The close of one year and the beginning of a new year inevitably brings along a lot of introspection for people. I can say, without a doubt, that 2015 has been the most challenging and rewarding year of my life. It's been both a beautiful experience and a difficult fight. Each month challenged me to grow; and while I fought against it at times, grow I did.

The beginning of 2015 started off rocky for me. I didn't go out on New Year's Eve because I had to work the next day at 7AM. Instead, I spent the evening alone with my dog. In the last few minutes of 2014, I was pretty certain that because I was starting my year off alone and feeling sorry for myself that it was a bad omen for the remainder of my year. 

Fortunately, I was wrong. And silly. I'm rolling my eyes at 2014 Rhyann right now.

While January was less than memorable, in February of 2015, I traveled to New Orleans for Mardi Gras. It was a hell of a trip and wilder than I ever could have imagined. We ate, we danced, we drank, we repeated.

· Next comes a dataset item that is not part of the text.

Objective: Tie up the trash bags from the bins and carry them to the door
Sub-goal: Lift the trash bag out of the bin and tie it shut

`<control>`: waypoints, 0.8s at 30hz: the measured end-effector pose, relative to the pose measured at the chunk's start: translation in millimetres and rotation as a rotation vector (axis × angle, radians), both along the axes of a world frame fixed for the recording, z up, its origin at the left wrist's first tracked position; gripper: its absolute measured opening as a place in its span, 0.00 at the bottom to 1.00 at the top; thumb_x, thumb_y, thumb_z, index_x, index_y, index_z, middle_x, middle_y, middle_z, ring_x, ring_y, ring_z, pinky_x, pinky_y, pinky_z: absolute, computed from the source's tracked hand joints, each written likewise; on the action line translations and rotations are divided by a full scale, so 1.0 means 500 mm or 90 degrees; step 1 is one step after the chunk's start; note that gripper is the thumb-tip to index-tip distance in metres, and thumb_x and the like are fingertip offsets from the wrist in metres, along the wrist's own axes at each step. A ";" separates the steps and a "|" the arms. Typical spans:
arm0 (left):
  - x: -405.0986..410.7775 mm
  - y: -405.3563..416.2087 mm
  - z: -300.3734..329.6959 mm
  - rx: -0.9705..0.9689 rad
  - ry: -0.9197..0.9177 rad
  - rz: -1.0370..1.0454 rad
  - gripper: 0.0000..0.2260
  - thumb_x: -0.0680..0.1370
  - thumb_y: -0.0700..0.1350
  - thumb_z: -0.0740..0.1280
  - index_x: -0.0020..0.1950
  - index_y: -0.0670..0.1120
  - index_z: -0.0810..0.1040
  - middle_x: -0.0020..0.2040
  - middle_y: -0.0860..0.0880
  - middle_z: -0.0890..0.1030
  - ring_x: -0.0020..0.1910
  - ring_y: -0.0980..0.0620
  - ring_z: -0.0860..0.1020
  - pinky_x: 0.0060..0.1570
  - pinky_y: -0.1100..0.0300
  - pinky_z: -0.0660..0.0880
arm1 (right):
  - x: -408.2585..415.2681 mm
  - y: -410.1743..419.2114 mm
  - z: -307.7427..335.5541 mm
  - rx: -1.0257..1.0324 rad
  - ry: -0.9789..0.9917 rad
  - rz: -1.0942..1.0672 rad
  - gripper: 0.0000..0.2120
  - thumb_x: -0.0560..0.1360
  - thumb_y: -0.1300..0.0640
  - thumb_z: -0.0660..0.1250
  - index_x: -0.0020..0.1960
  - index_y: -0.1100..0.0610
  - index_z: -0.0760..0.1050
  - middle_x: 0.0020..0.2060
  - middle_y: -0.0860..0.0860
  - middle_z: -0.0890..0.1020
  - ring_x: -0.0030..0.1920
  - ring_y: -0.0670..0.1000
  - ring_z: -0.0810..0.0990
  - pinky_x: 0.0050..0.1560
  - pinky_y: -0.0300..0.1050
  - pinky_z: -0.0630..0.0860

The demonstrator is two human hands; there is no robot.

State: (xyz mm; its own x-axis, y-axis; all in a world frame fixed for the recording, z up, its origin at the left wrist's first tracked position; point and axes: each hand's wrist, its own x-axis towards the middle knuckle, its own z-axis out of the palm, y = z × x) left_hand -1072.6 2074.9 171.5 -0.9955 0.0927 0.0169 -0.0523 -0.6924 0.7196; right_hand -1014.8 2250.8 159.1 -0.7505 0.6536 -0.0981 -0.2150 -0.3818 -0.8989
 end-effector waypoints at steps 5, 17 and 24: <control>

March was a big month because I applied for my current job in Portland. I was absolutely certain they wouldn't choose a candidate from another state. But as I kept passing each level of interviews, the idea of picking up and leaving became more and more real. Now, there was a possibility for me to change my life and take it in a direction that I never expected.

On March 13th, I was offered the job and asked to be in Portland by April 13th. I spent three days thinking it over, and even though I was scared shitless, I took the job. 

April was a mix of highs and lows. My precious doggy died on April 3rd, and four days later I was driving up to Portland with all of my belongings packed into my tiny car. I set off on my first solo road trip into what felt like some kind of unknown, dark abyss. There was something about taking that drive, though, that felt unbelievably empowering. What is more symbolic of starting fresh by yourself than taking a road trip alone?

I arrived in Portland with only one friend in town and spent the next seven days living out of a suitcase. Still concerned that I made a stupid mistake selling/giving away many of my belongings, quitting a relatively stable job, and moving from one of the sunniest states to one of the rainiest ones, I continued trucking along. 

My first day at work at a tech company was mesmerizing. There was free lunch and beanbag chairs and a video game room. I didn't know it then, but I also met some of my closest friends in those first few days in Portland. 

May, June, July, and August (and September because it was still really warm) made up the happiest summer of my life. It was filled with hiking, swimming in the river, an electronic music festival, lazy brunches, and no air conditioning.

The days were long and full of laughter and fun and PBRs. I felt a fullness of life that I've never felt before. I spent so much time in college studying and being a nervous Nelly that this was truly the first time I was completely carefree. 

I camped for the first time in October and was enamored with it. It made me feel so alive (the 26° F temperatures may have helped too). I adventured to Bend and Mt. Saint Helens.

In November the weather began to noticeably change and the infamous Portland rain began to fall. The days grew shorter, the puddles bigger. I wasn't particularly looking forward to November or December because it would be my first year spending the holidays alone. Thanksgiving came, and while completely lovely, I felt the weight of my decision to move so far from my family. It was one of the first times since I moved to Portland that I really felt alone.

And then there was November 30th.

It's interesting because I've started to think of that day as a turning point in my life: everything that happened before November 30th and everything that happened after. 

The beginning of December was a blur of surgeries, hospital stays, doctors, appointments, and relentless crying. I felt out of control; not in the reckless sense, more that I literally had no control over my life. I came to the realization that I couldn't control the car that hit me and I couldn't control my bones not to break and I couldn't control the the waves of tears. I had to let go.

My best friend visited me for five days and helped to boost my spirits. We watched Jane the Virgin and ate chocolate and rolled my wheelchair around the mall. I was so immensely grateful for her during those early days when I felt like I couldn't do it.

I forced myself out of the house to go to my company Christmas party. It was hard to get around and I felt awkward and conspicuous in my wheelchair. But I had fun. And I was surrounded by the people I love. 

Later in the month my mom visited for the holidays. We hobbled around Portland enjoying the sites and restaurants. I had dreaded spending the holidays alone, but this big accident that I never expected brought her to me.

This experience has been shitty and I still have those days when I'm so angry I could burst, but I believe in fate. I believe everything happens for a reason. I believe that we are tested so that we can learn and prepare for the future. 

Had it not been for November 30th, I wouldn't have seen my best friend or my mom; I wouldn't have realized how many people care for me; I wouldn't have gotten giant arm muscles from crutching around. My leg might be broken, but my heart is so much fuller now.